Bears are awaiting price breakdowns in key areas of the market, but thus far they remain highly disappointed. Last week they had their chance to take down the small cap universe on two fronts and both failed. This isn't meant to say that the bulls are out of the woods, but at least for now, support has won out. Multi-month price support held mid-week last week as bullish hammer, then engulfing candlesticks printed. Take a look:
The reversing candles were important on a number of technical levels, one of which is that they saved the Russell 2000 from a confirmed head & shoulders breakdown. Small caps were not only able to avoid this bearish technical development, but also finished on a very strong note on Friday closing at its high. We'll want to watch the 1200 price support level closely in the days and weeks ahead.
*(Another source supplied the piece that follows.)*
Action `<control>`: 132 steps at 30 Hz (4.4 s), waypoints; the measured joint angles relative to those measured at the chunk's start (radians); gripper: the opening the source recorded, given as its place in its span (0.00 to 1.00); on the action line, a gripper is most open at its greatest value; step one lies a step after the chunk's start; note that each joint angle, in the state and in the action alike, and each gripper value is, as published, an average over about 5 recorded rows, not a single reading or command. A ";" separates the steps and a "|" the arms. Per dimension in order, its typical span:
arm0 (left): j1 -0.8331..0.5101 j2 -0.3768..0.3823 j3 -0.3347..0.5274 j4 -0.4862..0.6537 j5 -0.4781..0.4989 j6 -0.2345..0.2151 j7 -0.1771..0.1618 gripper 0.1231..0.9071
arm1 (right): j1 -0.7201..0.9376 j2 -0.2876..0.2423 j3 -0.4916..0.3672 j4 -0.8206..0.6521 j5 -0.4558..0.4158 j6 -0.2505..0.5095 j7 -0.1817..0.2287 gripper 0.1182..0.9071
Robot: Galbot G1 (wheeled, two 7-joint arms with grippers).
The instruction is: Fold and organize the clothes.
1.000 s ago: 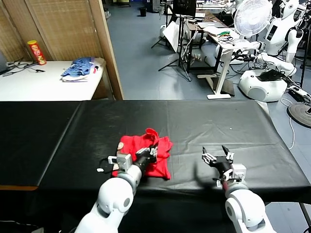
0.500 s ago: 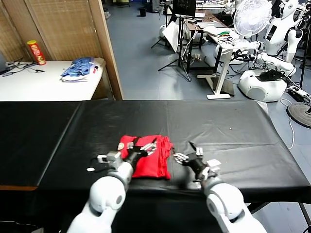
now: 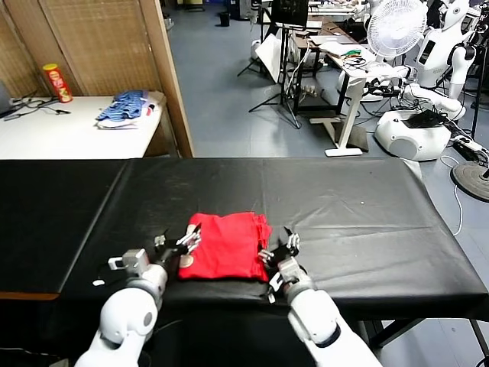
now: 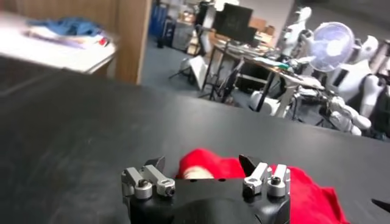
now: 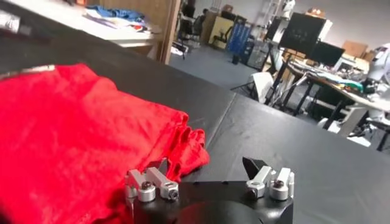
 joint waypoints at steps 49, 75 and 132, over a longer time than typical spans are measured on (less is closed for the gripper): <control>0.079 0.270 -0.147 -0.011 0.429 0.033 -0.001 0.02 | -0.181 0.026 0.277 0.275 0.160 -0.127 0.132 0.86; -0.010 0.186 0.137 -0.160 0.065 0.064 -0.090 0.02 | -0.237 0.019 0.301 0.299 0.143 -0.108 0.066 0.86; 0.247 0.159 0.054 -0.167 0.228 -0.332 0.016 0.86 | -0.113 -0.213 0.170 0.115 0.149 0.195 -0.149 0.53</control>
While a close below doesn't guarantee anything, it certainly begins to put the bulls on the defensive and could trigger much more technical selling.
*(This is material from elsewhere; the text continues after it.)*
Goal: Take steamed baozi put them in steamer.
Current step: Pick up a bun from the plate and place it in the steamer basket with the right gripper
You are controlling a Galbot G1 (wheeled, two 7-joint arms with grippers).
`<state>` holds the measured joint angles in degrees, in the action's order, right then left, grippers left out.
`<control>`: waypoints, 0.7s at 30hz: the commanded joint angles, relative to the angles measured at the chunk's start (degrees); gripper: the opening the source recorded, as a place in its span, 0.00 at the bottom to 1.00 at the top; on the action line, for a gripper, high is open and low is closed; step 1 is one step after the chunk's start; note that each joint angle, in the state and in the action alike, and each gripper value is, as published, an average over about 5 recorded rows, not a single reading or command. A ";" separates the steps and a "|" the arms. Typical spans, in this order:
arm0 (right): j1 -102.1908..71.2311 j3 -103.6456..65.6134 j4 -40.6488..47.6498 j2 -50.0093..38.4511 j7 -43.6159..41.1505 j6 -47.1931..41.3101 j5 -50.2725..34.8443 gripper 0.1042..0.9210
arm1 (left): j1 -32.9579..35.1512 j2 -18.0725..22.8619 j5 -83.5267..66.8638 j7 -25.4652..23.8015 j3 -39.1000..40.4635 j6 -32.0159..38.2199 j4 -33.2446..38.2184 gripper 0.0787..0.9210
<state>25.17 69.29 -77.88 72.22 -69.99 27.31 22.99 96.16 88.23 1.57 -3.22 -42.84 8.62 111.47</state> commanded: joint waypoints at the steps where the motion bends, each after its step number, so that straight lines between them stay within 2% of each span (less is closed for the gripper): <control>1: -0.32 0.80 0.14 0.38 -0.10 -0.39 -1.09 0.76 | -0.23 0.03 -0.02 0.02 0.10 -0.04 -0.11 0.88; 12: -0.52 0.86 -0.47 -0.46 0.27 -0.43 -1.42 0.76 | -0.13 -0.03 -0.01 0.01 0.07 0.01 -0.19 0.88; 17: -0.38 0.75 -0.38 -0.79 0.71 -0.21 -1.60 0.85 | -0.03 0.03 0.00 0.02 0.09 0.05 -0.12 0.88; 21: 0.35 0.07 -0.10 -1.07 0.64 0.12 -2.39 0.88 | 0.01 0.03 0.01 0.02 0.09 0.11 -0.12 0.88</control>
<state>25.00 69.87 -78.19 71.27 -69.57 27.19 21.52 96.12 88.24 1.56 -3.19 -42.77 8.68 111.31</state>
On the weekly chart, it could be argued that this summer selling was expected. Generally speaking, while momentum remains strong, I look for rising 20 week EMA support to hold. But once negative divergences emerge, I look for the increased likelihood of a 50 week SMA test to "reset" the MACD at or near its centerline support. Check out how the negative divergence on the Russell 2000 weekly chart has played out:
While the action this summer has been quite choppy, it would be wise to at least respect the short- and intermediate-term reversing candles that printed last week because of the significance of the support levels. The bulls do still have to withstand the historical headwinds that the calendar months of August and September present, but the kick save last week helped to extend the battle that's been taking place over the past several months.